Task instructions: Beneath this task are records; print exactly the stretch of them from the line with "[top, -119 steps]" through the line with "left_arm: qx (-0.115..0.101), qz", both ends included.

***** Extracted material *****

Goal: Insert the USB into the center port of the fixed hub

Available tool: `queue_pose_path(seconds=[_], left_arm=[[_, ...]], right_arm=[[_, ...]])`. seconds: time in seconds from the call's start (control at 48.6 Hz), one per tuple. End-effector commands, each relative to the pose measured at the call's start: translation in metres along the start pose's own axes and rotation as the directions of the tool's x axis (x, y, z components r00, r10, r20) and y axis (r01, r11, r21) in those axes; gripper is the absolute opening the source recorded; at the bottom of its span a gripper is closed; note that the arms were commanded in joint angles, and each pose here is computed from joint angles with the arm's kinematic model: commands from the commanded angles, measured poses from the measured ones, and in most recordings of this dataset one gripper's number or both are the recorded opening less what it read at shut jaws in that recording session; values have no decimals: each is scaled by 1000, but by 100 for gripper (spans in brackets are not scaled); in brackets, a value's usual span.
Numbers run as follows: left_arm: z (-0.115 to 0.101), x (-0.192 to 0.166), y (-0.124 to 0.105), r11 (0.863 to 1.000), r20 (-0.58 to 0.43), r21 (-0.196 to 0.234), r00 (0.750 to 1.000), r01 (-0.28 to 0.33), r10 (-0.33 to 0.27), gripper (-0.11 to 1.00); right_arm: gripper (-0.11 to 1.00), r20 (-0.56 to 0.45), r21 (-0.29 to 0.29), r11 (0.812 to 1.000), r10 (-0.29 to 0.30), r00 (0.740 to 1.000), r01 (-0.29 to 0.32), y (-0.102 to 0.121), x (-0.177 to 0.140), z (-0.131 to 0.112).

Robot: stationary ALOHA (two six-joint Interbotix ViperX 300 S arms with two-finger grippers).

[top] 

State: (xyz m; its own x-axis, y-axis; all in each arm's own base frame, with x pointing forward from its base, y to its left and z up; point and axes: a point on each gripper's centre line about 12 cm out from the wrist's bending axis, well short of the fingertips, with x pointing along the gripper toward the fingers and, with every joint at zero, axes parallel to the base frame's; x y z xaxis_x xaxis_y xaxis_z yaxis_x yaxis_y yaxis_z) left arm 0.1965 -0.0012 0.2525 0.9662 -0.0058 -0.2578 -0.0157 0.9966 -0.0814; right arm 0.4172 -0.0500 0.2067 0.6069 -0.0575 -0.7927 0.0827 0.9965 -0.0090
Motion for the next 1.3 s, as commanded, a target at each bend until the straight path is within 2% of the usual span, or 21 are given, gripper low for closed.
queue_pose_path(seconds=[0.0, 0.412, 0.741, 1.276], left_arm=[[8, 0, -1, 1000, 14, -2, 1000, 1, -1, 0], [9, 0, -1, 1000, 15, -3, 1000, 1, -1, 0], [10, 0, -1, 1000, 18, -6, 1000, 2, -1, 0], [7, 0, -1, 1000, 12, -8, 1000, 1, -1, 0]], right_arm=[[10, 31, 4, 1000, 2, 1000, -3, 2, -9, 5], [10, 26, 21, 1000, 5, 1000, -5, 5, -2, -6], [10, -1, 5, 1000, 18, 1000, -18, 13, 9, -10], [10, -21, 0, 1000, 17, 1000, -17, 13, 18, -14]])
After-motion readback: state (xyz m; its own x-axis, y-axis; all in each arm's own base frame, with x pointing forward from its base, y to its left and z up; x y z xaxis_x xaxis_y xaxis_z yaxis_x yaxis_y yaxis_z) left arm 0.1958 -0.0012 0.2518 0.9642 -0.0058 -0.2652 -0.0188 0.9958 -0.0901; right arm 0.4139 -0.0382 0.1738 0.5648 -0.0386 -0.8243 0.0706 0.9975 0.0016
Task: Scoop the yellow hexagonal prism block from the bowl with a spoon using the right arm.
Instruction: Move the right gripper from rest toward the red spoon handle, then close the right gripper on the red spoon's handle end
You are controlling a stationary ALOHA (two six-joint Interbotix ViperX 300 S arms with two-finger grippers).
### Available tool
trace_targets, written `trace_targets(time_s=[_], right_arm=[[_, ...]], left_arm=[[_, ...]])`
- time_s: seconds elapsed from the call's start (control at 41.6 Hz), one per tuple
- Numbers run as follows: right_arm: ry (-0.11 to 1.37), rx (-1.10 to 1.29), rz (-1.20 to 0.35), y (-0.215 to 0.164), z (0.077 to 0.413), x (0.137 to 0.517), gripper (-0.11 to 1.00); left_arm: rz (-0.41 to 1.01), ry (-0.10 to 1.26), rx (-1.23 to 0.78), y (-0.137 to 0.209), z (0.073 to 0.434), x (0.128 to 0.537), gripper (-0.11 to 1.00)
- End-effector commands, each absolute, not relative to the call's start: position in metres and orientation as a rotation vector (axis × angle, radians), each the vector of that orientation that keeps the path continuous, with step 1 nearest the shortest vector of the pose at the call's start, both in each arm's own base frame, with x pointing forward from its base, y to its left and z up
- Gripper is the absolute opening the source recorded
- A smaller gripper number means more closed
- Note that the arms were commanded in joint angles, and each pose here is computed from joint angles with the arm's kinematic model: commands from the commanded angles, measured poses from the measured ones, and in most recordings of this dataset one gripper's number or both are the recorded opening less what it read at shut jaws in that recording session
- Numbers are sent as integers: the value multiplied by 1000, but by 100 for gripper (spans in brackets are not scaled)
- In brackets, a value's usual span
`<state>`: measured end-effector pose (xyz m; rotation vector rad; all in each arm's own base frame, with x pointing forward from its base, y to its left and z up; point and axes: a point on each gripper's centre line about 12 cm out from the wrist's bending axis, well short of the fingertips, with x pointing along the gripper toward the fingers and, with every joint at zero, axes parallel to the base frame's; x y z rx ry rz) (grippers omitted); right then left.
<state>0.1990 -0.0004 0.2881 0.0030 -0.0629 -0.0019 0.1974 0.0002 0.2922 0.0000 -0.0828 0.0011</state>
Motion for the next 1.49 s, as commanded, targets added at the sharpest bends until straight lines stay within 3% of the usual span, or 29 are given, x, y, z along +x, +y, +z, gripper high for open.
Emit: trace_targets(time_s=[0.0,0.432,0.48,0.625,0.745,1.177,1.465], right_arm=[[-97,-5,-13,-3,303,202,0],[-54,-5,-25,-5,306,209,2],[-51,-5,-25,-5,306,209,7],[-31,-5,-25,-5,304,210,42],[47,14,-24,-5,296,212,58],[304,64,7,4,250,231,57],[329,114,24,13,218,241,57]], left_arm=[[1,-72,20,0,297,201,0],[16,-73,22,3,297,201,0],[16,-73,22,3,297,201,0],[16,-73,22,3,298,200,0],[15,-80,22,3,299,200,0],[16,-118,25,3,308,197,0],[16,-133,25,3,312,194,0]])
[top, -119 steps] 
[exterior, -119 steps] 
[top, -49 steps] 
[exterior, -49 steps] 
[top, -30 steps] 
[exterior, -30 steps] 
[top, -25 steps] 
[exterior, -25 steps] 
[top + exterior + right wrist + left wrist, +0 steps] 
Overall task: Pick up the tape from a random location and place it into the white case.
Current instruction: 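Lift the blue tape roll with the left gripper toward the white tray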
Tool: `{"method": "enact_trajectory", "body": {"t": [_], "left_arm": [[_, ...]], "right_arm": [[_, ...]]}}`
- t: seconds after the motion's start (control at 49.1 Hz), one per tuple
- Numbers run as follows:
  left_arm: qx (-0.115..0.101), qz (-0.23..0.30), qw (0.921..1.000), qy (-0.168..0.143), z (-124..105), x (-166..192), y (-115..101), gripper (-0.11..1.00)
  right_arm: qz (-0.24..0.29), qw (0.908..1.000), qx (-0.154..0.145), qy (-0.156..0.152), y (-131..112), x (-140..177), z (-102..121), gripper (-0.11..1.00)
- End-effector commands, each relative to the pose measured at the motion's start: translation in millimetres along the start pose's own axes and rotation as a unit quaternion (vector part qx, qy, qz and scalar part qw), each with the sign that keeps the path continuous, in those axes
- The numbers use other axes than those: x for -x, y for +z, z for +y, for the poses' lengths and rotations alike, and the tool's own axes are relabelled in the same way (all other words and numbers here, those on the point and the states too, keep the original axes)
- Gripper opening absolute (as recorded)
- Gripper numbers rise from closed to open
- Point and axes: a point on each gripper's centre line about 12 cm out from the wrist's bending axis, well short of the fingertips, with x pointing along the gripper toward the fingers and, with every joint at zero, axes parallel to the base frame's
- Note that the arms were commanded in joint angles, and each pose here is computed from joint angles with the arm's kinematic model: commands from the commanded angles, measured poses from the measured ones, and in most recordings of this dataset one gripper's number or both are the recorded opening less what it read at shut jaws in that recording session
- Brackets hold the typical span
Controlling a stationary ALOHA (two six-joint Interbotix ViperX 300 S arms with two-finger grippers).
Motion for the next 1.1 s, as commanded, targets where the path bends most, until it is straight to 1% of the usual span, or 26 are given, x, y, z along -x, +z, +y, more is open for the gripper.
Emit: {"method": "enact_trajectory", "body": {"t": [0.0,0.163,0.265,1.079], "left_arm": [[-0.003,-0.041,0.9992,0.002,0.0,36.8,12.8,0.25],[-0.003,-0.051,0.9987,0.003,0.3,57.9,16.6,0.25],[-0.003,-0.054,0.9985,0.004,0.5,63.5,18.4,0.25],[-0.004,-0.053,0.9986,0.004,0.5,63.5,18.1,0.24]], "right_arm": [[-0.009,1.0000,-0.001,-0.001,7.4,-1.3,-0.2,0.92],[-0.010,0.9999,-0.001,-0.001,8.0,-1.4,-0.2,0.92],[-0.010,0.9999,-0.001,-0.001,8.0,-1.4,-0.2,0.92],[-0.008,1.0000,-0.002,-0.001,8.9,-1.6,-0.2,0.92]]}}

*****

Solution to the exercise:
[top, -119 steps] 
[exterior, -119 steps] 
[top, -49 steps] 
[exterior, -49 steps] 
[top, -30 steps] 
[exterior, -30 steps] 
[top, -25 steps] 
[exterior, -25 steps] 
[top + exterior + right wrist + left wrist, +0 steps] 
Overall task: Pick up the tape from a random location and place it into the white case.
Current instruction: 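Lift the blue tape roll with the left gripper toward the white tray
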Tool: `{"method": "enact_trajectory", "body": {"t": [_], "left_arm": [[_, ...]], "right_arm": [[_, ...]]}}`
- t: seconds after the motion's start (control at 49.1 Hz), one per tuple
- Numbers run as follows:
  left_arm: qx (-0.115..0.101), qz (-0.23..0.30), qw (0.921..1.000), qy (-0.168..0.143), z (-124..105), x (-166..192), y (-115..101), gripper (-0.11..1.00)

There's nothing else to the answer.